## What is expected
How many lines of the data include the string "lemon"? State the number and nothing else.

## Provided data
----

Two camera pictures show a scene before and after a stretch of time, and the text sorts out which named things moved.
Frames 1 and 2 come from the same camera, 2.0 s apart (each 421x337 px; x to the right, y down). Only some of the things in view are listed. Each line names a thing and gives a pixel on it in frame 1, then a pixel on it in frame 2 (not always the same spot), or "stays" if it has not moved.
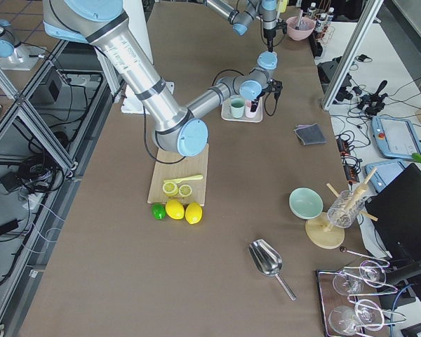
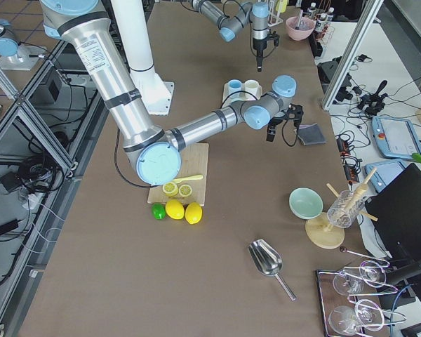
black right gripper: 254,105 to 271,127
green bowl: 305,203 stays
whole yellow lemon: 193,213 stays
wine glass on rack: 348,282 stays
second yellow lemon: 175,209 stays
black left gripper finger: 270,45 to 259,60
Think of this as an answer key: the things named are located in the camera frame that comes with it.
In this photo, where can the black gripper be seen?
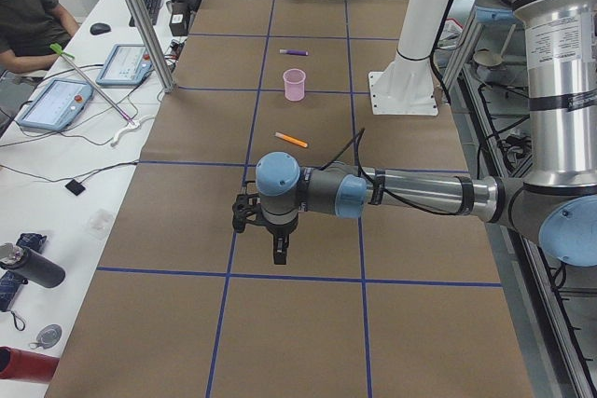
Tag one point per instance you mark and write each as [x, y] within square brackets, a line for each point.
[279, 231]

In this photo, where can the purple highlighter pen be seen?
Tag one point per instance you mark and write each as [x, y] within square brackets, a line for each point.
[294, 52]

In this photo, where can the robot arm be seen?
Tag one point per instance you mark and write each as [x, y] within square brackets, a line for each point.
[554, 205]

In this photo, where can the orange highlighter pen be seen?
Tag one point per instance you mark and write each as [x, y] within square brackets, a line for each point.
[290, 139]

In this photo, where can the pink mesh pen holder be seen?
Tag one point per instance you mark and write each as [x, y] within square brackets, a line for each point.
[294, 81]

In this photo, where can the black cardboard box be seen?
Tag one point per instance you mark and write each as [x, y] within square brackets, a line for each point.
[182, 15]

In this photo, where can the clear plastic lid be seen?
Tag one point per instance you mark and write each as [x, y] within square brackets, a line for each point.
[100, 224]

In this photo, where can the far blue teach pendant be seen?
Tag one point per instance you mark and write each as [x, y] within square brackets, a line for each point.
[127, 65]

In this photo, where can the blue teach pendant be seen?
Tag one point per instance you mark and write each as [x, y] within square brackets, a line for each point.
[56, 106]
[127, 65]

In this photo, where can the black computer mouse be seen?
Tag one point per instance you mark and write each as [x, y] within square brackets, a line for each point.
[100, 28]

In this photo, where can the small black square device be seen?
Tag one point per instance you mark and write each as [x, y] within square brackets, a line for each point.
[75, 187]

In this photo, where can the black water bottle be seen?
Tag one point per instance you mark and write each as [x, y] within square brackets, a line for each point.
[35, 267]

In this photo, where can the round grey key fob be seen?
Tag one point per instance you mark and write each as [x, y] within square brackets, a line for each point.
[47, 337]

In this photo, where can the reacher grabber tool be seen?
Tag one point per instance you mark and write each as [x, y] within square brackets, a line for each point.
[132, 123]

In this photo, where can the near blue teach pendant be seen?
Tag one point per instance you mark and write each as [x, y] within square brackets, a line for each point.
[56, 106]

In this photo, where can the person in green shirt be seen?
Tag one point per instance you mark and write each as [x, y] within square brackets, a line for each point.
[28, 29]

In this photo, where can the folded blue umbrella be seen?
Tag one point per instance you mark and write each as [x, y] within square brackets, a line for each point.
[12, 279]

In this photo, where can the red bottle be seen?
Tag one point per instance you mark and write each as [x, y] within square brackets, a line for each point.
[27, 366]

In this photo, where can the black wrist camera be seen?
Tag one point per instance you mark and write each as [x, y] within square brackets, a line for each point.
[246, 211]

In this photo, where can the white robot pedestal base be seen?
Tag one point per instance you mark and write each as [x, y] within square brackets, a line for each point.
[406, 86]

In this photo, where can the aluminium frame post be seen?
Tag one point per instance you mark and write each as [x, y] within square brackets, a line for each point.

----

## Result
2